Outre les indications solaires, le cadran arbore dans sa partie inférieure les heures de lever et de coucher du Soleil, pointées par de fines aiguilles sur échelles graduées, de même que la durée du jour et de la nuit sur une jauge à 6h. Un disque annuel rotatif à 4h, porteur des signes astronomiques du zodiaque, des saisons, des solstices et équinoxes, et d'un maréographe, complication rare dans l'univers horloger, complète l'ensemble. Cet affichage, qui prend place à 11h, est composé d'un indicateur horaire du niveau des marées et d'une représentation tridimensionnelle de l'alignement Terre-Lune-Soleil qui, selon leur position, commande précisément leur amplitude. Les marées sont les plus hautes lorsque les trois astres se trouvent sur le même axe, soit à la nouvelle et à la pleine Lune.
Au verso, le temps astral, basé sur la rotation du la voûte céleste en temps réel, est agrémenté d'un indicateur périphérique de réserve de marche, d'une durée de trois semaines assurée par 6 barillets montés en série. Pour laisser suffisamment de place aux indications astronomiques au recto, le tourbillon 1 minute aux barrettes de fixation asymétriques apparaît au dos de la montre. La cage du régulateur, conçu pour contrer les effets de la gravité terrestre par un brassage constant de ses positions, prend la forme d'une croix de Malte, emblème de Vacheron Constantin depuis 1880.

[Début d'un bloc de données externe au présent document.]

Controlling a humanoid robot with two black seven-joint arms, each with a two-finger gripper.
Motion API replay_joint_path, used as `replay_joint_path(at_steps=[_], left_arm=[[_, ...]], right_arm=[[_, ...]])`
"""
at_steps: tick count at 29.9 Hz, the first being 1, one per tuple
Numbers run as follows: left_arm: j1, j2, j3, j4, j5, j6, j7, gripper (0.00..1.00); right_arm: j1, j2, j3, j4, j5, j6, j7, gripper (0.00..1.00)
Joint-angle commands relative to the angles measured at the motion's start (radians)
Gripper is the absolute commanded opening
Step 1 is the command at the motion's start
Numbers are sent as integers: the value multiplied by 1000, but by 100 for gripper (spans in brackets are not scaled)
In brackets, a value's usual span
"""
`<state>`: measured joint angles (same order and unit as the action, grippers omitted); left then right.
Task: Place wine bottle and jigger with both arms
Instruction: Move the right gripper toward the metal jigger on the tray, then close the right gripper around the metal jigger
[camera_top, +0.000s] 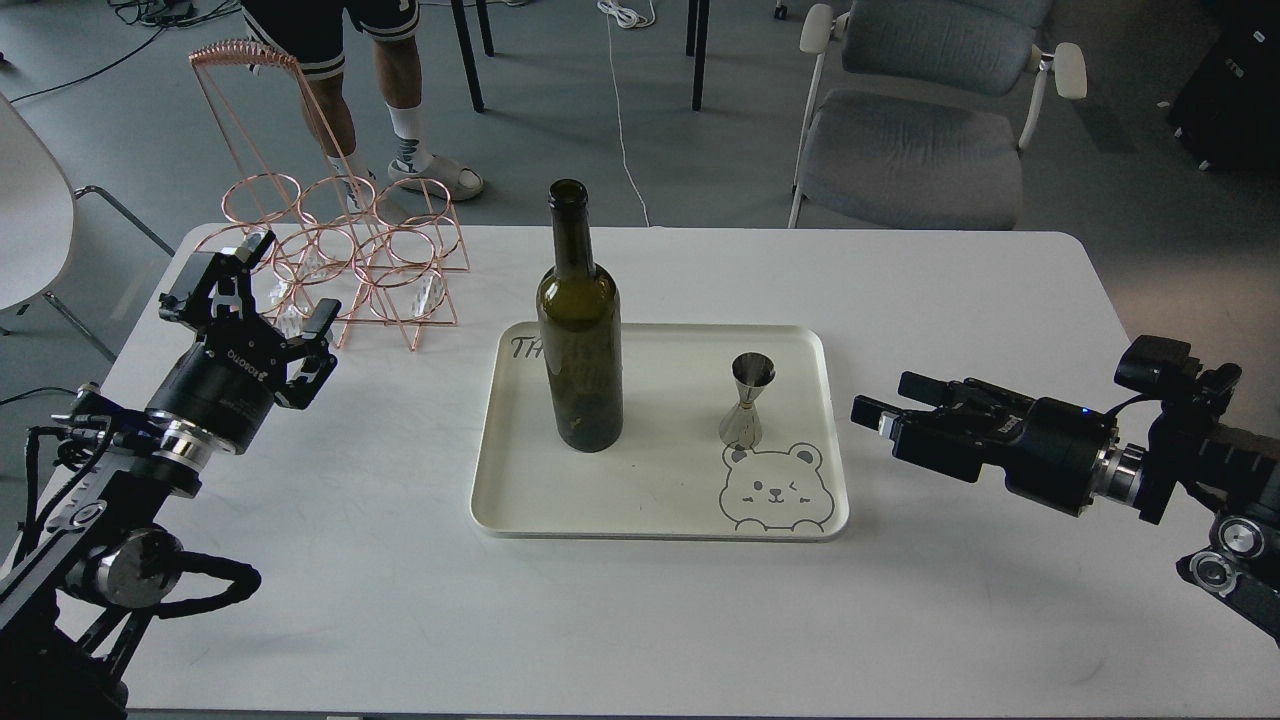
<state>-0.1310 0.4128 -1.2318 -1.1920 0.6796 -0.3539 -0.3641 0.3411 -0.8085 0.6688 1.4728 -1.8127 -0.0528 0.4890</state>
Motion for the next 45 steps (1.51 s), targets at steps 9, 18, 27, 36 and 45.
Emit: replay_joint_path(at_steps=[9,18,27,36,45], left_arm=[[-1,3,0,0,0,1,1,98],[-1,3,0,-1,0,0,1,98],[-4,6,-3,-3,0,1,1,98],[-4,8,-5,-31,0,6,1,98],[-4,9,-5,-38,0,7,2,98]], right_arm=[[-2,219,-12,-215,-330,-174,0,99],[75,356,-15,-373,-369,-231,0,99],[121,471,-18,-486,-369,-236,0,98],[133,529,-20,-566,-369,-252,0,92],[134,545,-31,-577,-369,-269,0,66]])
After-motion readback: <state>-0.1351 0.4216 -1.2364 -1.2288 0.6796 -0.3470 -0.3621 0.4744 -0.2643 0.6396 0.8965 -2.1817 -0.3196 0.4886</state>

Métiers d'Art à l'honneur : gravure en champlevé
Le système de Ptolémée est illustré par une gravure main des planètes en orbite autour de la Terre sous forme de planisphère entourant la couronne. Le travail du maître graveur a d'abord consisté à dessiner à la pointe sèche les ellipses correspondant à la trajectoire des planètes pour ensuite évider au burin les espaces intercalaires selon la technique de gravure en champlevé. Ces ellipses se prolongeant sur les cornes et la lunette, la symétrie et la régularité de trait sont un défi afin qu'aucune cassure n'intervienne entre les composants de l'habillage. Après avoir été évidés avec une profondeur d'à peine 1/10e de millimètre sur la couronne et de 2/10e sur la carrure et les cornes, ces espaces ont été finement ciselées pour obtenir un aspect sablé, créant un contraste saisissant avec les ellipses polies en surface. Pour accentuer l'effet de profondeur, les planètes subtilement bombées et finement texturées reproduisent leur apparence dans le cosmos. La Terre, également en relief, présente des continents polis à la main.
Illustrant les thèses de Copernic, la couronne symbolise un Soleil irradiant ses rayons sur la carrure et les cornes, tandis que les planètes évoluent sur leurs orbites respectives. La technique de gravure en champlevé, avec ciselure des creux et polissage des crêtes, a été utilisée avec une difficulté supplémentaire : les centres géométriques des orbites planétaires, positionnées sur la partie gauche de la carrure, sont hors cadre du boîtier. Cette particularité a demandé la création d'un outil spécifique afin de pouvoir dessiner au compas des arcs de cercles, exercice d'autant plus complexe que la surface est bombée. Les planètes sont mises en relief dans un effet bombé. La gravure de chaque montre a demandé 240 heures au maître artisan de Vacheron Constantin.